I just arrived at London Heathrow and can look forward to another 9 hours or so until my flight to Nigeria. In the meantime, I've found complimentary Web access in the business class lounge so it looks like I won't be bored. I am a little worried about keyloggers and spyware on this computer given how easy it was for me to install Firefox on it. Here are a couple of quick thoughts I had on the way related to links I've seen over the past 24 hours
Shelley Powers has blog post on newly announced vulnerabilities in popular AJAX libraries. It seems this is another cross site request forgery (XSRF) issue similar to the one found in GMail a few months ago. I remember blogging about mitigations to this issue in my post The GMail Security Flaw and Canary Values when the flaw was announced. I suspect that XSRF will be the new 'buffer overflow' and 'SQL injection attack' of the Web, I expect we'll see a lot more of these kinds of attacks over the next few years before the technology and technologists will catch up with basic safety practices.
Thomas Hawk and Mike Arrington are continuing with their attempts to stir up an online lynch mob to hang Amazon for shutting a site that was screenscraping and hotlinking to their content. Arrington's post is entitled Amazon’s War on Statsaholic while Hawk's is So it Looks Like Amazon.com Is Going to Be a Jackass and Sue Statsaholic. Nothing beats the blogosphere when it comes to misplaced righteous indignation. A couple of my readers pointed out that the issue is that Amazon initially supported the service then changed their mind. Ignoring the fact that in this 'Stay the Course' world there is nothing wrong with changing your mind, let's look at the facts.

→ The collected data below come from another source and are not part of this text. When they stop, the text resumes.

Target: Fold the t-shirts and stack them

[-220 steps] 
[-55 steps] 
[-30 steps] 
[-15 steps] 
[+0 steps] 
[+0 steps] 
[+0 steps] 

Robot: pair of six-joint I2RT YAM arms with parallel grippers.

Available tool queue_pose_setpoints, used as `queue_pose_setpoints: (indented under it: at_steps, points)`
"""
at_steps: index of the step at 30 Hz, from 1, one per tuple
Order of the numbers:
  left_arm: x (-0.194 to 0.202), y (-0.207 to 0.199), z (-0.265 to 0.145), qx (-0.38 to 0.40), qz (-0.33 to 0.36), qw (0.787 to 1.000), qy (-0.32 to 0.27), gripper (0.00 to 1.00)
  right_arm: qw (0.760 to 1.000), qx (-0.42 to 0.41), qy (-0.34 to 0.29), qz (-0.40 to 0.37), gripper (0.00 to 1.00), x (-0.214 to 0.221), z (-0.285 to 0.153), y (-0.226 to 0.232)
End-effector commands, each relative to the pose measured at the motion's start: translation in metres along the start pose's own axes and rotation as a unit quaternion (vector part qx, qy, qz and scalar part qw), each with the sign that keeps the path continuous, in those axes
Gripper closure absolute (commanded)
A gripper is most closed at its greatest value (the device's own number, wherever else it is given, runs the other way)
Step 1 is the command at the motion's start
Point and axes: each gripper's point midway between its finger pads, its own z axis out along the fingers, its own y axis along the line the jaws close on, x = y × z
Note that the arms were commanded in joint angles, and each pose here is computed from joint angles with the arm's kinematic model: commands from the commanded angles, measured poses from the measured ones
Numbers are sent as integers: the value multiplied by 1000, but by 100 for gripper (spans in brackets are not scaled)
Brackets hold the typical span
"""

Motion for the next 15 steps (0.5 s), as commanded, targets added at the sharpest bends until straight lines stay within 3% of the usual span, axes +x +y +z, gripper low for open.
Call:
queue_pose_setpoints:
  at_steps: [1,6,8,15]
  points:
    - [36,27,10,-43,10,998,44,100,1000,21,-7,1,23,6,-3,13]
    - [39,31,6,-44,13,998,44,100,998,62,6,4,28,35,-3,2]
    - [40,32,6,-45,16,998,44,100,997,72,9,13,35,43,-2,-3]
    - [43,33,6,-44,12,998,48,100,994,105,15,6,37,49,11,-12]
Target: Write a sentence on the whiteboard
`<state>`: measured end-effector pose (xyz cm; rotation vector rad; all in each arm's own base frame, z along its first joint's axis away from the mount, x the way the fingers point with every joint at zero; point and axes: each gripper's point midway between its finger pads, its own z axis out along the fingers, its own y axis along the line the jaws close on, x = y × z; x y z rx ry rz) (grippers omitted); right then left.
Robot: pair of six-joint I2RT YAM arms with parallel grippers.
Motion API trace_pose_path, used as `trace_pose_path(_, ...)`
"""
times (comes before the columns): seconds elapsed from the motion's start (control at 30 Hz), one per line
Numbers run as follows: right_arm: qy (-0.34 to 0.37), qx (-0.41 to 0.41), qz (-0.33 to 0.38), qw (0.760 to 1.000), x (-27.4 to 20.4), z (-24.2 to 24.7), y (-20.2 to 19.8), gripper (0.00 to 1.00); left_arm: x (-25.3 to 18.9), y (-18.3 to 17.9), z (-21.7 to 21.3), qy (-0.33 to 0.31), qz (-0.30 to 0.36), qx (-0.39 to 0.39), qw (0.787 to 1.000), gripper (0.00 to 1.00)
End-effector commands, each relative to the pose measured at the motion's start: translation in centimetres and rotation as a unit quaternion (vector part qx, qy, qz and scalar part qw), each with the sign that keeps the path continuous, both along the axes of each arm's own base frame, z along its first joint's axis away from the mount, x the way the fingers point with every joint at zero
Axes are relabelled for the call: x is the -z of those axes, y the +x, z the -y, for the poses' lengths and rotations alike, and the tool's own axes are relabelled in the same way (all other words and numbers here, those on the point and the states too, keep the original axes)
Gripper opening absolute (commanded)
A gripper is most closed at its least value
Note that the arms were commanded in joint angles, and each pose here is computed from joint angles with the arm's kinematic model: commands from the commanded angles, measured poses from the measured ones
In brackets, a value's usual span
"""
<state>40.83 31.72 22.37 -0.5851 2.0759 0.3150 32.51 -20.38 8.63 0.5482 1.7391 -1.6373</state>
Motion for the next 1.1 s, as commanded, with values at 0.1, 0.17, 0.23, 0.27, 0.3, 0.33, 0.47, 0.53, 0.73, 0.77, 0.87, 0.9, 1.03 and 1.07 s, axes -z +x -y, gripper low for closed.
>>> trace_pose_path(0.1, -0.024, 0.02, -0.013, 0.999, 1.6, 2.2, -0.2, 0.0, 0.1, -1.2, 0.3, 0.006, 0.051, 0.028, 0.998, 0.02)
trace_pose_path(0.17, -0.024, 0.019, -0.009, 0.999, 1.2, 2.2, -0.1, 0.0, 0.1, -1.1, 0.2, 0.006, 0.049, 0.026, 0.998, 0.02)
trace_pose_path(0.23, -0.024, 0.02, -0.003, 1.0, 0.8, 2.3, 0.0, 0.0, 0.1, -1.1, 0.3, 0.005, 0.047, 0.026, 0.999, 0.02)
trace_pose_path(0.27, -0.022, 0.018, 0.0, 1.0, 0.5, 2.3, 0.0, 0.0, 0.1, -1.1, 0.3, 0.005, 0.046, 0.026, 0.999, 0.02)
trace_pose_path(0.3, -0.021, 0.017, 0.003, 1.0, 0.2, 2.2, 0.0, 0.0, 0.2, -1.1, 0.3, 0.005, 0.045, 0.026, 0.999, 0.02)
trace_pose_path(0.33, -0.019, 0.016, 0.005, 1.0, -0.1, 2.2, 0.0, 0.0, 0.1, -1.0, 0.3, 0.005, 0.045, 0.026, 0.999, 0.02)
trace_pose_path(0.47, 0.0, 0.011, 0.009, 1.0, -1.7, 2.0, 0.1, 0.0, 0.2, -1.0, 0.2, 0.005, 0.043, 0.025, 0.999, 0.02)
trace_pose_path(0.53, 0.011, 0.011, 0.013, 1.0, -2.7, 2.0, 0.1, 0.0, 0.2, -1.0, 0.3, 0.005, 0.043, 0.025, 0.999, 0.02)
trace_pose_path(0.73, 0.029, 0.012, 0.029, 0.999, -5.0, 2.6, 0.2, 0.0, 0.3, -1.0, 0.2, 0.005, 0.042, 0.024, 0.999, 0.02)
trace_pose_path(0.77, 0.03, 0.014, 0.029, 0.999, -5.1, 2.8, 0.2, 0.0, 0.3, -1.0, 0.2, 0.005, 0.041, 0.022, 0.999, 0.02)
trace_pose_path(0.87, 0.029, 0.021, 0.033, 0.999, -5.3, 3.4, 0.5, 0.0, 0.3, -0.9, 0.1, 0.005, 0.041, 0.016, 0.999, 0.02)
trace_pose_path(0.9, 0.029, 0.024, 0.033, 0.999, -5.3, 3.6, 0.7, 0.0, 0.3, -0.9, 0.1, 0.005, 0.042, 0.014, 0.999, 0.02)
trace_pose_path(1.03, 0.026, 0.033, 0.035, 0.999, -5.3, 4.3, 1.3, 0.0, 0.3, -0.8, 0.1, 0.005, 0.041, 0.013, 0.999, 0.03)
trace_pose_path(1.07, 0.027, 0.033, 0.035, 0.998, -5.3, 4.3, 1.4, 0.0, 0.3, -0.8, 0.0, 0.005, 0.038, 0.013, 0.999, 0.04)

- Some geek builds a snazzy AJAX UI on top of screenscraped Alexa data named Alexaholic and sends announcements to Web 2.0 gatekeepers who give it a thumbs up.
- Developer on Amazon's blog gives a hat tip to Alexaholic.
- Amazon business folks get involved and realize some guy is building a competitor to their service with their own proprietary data and server resources then shut him down.
As a geek, I think Alexaholic is cool. as someone who actually works on large scale Web services and knows that these services cost millions of dollars to build and maintain, I know why the last thing you want is some competing service built on screenscraping your data then showing its own ads on top of it. Heck, even Google has realized that APIs that allow competitors to build competing services on your data + resources while circumventing your ads are a bad idea so why is it wrong for Amazon to do the same thing?
This reminds me of Don MacAskill's post on Enterprise Linux where he points out that he saves money on enterprise Linux for his business by buying rebranded/repackaged versions of RedHat Linux from RedHat's competitors like Oracle's Unbreakable Linux and CentOS because they undercut Red Hat on price on their own software. Is that really the world Arrington and Hawk want to force "Web 2.0" companies into? Well, screw that. More power to Amazon.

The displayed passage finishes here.